Early praise for Dionysus:
"Magical and captivating!"-Karen Lynch, New York Times bestselling author of The Relentless Series.
To celebrate, I'm having a party!
I hope you can join me and other Pohler Bears on Wednesday, May tenth at 7 PM CST as we celebrate the release of my thirty-eighth novel (I can hardly believe that). No purchase necessary to party with us!
Look what I'm giving away!
You must be present to win.
I'll also be giving away a few other prizes--a book charm bracelet, library book earrings, and a bookish t-shirt.
He is banished from Mount Olympus through no fault of his own. After roaming the earth for decades in search of a purpose, Dionysus creates his own magical vineyard on the island of Naxos, where he falls in love with Ariadne. But their marriage is doomed from the start and, broken-hearted, he creates a group of female companions to fight his loneliness and despair, and he begins his tradition of drinking and dancing on Mount Kithairon.

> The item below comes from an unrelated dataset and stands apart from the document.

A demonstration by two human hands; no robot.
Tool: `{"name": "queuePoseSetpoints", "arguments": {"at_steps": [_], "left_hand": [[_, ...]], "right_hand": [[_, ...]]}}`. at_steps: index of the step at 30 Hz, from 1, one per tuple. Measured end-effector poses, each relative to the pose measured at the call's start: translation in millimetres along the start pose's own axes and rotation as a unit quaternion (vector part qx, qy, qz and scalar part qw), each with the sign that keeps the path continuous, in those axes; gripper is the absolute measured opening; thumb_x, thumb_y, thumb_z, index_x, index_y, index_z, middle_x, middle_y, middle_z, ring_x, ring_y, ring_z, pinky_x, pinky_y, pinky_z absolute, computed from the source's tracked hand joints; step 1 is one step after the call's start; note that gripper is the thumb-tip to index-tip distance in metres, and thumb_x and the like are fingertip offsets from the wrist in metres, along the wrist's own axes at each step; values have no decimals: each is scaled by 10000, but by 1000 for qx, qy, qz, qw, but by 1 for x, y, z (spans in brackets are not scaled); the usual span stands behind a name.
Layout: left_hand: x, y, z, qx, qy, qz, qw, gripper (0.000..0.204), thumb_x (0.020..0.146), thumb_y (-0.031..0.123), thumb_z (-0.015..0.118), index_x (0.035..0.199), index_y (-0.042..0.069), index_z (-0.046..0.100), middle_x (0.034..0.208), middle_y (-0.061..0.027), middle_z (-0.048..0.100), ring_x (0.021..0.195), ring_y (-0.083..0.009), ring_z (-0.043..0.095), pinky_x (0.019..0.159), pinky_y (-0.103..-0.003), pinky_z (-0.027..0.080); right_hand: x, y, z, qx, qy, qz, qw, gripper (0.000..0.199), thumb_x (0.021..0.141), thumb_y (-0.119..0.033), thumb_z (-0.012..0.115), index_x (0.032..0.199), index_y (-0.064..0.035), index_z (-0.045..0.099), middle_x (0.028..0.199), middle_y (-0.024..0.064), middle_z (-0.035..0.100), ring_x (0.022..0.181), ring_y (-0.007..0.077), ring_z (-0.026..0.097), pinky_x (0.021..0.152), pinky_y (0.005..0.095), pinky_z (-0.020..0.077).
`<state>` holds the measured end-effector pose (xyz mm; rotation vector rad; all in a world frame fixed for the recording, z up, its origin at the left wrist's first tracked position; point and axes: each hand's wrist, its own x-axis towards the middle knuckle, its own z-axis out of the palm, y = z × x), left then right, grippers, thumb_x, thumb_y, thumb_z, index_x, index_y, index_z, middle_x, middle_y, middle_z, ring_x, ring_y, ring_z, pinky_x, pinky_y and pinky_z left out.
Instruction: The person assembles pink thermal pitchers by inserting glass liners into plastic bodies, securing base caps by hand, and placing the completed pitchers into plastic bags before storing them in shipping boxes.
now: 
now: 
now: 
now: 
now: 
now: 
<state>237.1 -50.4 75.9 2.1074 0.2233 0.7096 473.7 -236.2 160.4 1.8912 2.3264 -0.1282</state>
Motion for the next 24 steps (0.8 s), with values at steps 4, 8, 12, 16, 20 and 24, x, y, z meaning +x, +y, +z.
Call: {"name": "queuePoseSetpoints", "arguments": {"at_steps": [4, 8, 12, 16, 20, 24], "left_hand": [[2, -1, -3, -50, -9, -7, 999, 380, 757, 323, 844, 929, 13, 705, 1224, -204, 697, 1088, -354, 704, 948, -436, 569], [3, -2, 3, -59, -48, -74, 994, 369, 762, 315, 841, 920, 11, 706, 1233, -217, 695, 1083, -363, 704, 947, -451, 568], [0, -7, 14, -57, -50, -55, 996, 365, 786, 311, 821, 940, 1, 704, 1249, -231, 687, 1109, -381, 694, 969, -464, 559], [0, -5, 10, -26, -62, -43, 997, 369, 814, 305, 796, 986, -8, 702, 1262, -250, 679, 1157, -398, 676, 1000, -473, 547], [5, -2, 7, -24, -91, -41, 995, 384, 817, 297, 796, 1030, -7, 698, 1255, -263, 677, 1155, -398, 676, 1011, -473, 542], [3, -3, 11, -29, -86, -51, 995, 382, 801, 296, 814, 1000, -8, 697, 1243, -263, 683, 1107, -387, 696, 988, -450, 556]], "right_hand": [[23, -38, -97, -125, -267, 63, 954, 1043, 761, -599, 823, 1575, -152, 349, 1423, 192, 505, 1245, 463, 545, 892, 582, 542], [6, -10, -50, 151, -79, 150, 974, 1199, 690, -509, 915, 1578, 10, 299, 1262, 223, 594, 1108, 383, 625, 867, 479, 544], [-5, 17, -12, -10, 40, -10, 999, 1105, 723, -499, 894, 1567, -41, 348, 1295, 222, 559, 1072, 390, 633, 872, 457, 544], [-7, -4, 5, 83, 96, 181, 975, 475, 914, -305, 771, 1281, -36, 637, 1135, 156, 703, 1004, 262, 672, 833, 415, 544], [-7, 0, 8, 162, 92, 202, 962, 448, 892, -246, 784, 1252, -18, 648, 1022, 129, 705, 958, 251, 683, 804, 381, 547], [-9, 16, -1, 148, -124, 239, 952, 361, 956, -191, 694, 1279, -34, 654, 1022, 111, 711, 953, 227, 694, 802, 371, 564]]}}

But the women return home and tear their husbands and children limb from limb, and the only thing that can repair this horrific toll on humanity is human blood; thus, the first generation of vampires is born, and Dionysus finds himself their lord.
His hopes of using this new purpose as a means for respect among the other gods is dashed when the vampires destroy Athens and become the scourge of the human race. Dionysus neglects the vampires and spends his time drowning his sorrows with wine and dancing until . . .
Desperate to fill the ache in his broken heart, he searches for love again, but his second love story ends even more brutally than the first, leaving him gutted. Then, seventeen years later, he learns that Philomena’s child—their child—did not die with her, and although he’s slow to allow himself to hope, everything changes.